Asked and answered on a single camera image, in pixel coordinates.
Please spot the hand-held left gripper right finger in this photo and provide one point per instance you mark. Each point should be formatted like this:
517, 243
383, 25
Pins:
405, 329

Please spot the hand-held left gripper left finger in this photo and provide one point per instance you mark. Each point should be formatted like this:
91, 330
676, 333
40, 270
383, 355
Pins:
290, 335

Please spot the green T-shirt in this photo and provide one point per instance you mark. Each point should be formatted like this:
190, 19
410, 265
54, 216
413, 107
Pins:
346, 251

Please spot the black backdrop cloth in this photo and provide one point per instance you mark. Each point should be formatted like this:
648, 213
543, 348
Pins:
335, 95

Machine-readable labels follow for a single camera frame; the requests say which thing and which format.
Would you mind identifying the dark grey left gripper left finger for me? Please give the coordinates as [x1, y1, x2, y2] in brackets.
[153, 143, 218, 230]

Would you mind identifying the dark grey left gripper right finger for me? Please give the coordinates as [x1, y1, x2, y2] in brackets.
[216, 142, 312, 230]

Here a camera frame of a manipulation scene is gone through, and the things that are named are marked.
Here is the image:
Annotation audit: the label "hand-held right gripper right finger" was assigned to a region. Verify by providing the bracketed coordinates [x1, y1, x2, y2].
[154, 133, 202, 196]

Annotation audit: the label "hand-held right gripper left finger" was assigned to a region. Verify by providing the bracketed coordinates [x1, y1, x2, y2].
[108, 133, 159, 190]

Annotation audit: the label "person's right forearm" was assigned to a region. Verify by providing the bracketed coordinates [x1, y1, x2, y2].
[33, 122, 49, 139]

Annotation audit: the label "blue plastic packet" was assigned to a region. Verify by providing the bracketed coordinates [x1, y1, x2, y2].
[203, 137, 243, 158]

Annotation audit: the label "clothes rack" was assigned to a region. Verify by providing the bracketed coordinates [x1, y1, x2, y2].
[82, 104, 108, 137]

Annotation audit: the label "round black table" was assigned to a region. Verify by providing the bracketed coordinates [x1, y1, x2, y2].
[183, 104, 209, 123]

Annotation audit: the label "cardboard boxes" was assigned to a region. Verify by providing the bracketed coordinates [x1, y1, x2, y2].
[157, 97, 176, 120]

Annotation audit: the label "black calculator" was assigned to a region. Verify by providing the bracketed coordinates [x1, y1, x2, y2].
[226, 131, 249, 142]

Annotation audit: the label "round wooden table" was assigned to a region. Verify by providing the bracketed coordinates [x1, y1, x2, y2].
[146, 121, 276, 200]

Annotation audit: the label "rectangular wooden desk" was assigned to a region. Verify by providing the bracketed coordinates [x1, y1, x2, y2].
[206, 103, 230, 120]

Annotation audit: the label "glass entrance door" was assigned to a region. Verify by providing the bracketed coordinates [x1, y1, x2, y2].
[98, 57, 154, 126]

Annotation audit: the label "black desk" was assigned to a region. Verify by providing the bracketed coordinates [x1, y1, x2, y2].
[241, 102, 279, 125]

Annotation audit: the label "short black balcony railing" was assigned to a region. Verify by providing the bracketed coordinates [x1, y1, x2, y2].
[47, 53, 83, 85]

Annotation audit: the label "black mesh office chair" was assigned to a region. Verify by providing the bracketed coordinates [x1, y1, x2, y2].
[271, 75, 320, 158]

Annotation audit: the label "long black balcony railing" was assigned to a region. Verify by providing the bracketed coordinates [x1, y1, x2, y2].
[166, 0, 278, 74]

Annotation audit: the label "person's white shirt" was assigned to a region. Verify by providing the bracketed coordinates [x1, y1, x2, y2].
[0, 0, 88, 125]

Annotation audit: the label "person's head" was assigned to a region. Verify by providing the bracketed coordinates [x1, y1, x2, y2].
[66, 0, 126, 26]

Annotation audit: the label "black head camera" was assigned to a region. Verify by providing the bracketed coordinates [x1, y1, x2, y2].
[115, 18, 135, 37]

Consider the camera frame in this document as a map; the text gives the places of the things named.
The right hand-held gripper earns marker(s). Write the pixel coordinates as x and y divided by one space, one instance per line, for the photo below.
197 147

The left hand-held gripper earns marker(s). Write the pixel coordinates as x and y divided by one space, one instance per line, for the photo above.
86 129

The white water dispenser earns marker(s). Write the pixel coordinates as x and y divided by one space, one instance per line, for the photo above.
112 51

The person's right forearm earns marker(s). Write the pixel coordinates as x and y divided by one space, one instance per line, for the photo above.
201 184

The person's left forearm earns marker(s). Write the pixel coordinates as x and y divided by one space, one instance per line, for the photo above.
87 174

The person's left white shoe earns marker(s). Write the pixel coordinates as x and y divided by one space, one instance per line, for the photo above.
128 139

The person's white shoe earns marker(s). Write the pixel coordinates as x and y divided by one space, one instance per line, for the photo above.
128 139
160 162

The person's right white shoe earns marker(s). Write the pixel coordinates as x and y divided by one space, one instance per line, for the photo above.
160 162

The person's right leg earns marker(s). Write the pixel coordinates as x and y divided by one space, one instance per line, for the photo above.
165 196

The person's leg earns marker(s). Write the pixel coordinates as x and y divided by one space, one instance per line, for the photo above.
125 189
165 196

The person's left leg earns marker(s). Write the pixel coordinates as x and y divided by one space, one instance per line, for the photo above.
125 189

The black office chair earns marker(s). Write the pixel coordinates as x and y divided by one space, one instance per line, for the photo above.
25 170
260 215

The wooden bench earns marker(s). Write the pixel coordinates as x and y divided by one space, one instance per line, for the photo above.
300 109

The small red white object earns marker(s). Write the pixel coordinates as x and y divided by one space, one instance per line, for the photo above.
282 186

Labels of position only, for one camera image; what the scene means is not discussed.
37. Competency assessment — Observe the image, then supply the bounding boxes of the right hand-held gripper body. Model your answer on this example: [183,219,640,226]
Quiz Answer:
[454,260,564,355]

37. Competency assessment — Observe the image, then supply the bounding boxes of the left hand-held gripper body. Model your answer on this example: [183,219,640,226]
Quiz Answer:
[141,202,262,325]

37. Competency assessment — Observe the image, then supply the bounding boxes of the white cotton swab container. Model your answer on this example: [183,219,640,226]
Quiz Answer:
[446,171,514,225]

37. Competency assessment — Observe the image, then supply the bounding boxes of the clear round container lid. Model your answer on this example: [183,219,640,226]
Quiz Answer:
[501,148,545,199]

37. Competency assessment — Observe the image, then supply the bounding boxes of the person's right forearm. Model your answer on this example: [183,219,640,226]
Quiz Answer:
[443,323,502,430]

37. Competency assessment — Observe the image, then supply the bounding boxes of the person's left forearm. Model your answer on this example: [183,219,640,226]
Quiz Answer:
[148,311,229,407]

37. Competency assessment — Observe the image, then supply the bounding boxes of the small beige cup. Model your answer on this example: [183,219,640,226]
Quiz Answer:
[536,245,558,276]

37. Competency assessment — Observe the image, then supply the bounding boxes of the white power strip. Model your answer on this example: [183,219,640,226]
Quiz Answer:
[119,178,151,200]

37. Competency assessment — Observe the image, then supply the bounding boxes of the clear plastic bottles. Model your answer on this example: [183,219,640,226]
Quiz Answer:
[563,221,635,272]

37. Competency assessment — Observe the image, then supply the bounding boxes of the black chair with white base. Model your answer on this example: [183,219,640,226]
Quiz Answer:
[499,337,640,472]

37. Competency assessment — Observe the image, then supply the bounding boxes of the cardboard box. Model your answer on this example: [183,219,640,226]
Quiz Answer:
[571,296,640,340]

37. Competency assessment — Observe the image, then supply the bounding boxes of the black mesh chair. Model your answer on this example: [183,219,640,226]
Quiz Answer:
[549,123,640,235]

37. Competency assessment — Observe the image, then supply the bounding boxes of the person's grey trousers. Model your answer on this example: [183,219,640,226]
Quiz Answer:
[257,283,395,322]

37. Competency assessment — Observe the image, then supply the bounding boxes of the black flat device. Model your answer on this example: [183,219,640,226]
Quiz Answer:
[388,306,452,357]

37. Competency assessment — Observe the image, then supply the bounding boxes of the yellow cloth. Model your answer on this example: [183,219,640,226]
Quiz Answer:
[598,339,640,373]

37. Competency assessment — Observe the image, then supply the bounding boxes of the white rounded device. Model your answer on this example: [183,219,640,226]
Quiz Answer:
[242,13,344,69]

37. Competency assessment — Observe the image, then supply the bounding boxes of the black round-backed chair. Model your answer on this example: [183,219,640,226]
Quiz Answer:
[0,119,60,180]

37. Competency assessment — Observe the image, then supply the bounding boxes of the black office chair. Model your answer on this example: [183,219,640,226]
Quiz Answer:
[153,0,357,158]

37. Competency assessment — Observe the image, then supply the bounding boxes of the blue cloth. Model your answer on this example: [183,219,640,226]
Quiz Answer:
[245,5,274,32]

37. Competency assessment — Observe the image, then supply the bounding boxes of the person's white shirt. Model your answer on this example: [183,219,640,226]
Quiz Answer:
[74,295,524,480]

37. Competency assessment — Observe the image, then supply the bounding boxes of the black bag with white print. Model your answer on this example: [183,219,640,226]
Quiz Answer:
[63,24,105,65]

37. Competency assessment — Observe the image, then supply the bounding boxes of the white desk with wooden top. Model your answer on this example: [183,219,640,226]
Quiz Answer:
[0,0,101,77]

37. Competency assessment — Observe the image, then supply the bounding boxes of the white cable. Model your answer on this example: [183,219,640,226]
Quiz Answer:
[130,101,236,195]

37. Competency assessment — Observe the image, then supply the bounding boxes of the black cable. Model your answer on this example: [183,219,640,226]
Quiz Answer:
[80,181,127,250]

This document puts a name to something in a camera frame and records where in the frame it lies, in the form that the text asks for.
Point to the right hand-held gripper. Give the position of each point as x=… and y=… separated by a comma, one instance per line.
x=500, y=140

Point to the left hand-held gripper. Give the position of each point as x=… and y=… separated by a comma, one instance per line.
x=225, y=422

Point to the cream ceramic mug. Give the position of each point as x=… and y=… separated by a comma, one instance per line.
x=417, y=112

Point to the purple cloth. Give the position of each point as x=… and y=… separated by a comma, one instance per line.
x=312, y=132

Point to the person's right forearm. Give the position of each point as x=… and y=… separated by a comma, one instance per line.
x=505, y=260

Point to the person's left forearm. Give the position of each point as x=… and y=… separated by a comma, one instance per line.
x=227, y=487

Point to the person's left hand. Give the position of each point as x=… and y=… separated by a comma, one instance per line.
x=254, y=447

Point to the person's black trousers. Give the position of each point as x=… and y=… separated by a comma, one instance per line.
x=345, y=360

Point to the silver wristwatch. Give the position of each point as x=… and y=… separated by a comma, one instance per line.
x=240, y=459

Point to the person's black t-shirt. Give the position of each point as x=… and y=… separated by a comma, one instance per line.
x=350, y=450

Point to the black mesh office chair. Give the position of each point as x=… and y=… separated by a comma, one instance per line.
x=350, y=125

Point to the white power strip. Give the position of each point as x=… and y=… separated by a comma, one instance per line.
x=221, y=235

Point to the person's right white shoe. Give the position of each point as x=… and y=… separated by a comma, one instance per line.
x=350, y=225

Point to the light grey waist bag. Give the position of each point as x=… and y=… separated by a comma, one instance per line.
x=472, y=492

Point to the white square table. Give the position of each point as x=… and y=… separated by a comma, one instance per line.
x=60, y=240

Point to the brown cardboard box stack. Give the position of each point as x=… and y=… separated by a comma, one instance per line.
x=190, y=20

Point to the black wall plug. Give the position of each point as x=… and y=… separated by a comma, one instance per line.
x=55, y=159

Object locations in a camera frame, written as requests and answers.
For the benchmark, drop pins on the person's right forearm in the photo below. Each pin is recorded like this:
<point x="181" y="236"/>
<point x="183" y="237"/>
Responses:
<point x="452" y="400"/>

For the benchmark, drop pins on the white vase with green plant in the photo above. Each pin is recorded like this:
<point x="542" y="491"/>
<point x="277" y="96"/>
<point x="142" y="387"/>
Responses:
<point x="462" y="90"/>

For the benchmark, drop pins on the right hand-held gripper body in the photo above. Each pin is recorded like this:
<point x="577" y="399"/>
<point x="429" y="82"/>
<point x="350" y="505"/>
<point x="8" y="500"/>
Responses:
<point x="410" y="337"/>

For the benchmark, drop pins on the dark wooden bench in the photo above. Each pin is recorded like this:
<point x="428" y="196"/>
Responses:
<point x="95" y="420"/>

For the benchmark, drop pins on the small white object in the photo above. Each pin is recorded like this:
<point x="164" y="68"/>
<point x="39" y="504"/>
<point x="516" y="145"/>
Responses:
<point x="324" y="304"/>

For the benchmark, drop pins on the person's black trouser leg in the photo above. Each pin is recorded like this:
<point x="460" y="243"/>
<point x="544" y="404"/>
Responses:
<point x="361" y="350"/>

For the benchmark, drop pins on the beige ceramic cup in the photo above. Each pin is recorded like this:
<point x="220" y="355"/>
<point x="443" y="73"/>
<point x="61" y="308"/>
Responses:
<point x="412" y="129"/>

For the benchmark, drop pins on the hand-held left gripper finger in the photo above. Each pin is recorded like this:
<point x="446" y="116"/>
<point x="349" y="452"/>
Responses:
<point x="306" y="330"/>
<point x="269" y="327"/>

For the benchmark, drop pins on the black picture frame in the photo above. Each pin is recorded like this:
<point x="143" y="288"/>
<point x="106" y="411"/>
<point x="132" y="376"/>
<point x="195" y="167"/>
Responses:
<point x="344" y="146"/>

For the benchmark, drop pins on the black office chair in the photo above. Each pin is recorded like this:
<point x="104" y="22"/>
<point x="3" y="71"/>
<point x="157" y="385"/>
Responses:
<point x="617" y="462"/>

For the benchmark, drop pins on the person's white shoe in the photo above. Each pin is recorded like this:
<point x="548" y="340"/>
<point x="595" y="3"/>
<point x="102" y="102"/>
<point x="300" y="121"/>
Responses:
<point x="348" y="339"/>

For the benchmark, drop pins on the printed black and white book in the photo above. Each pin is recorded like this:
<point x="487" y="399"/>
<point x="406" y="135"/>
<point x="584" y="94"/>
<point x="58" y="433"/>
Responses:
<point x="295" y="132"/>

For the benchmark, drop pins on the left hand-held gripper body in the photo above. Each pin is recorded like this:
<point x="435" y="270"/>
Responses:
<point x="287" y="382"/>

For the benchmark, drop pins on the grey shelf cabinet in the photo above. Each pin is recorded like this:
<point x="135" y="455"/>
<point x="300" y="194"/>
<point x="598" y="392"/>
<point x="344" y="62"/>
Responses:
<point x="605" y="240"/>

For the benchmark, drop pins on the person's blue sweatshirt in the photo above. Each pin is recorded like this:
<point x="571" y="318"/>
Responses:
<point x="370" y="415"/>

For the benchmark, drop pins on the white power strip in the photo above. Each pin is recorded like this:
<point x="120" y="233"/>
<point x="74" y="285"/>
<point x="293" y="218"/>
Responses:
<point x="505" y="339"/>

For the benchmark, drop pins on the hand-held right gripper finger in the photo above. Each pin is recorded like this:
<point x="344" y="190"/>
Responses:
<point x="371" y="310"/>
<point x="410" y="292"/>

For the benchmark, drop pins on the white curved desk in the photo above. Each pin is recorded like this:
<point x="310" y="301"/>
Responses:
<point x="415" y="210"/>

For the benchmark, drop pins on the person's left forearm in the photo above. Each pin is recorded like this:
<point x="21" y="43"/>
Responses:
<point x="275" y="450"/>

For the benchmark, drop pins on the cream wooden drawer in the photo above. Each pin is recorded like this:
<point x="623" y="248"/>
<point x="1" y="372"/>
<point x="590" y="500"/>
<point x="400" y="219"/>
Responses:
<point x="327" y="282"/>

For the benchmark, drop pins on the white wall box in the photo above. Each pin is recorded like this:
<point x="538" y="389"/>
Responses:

■ What you are asked to do: Reply with one number, the count of lines in the entries that hold the string "beige".

■ Result below: 2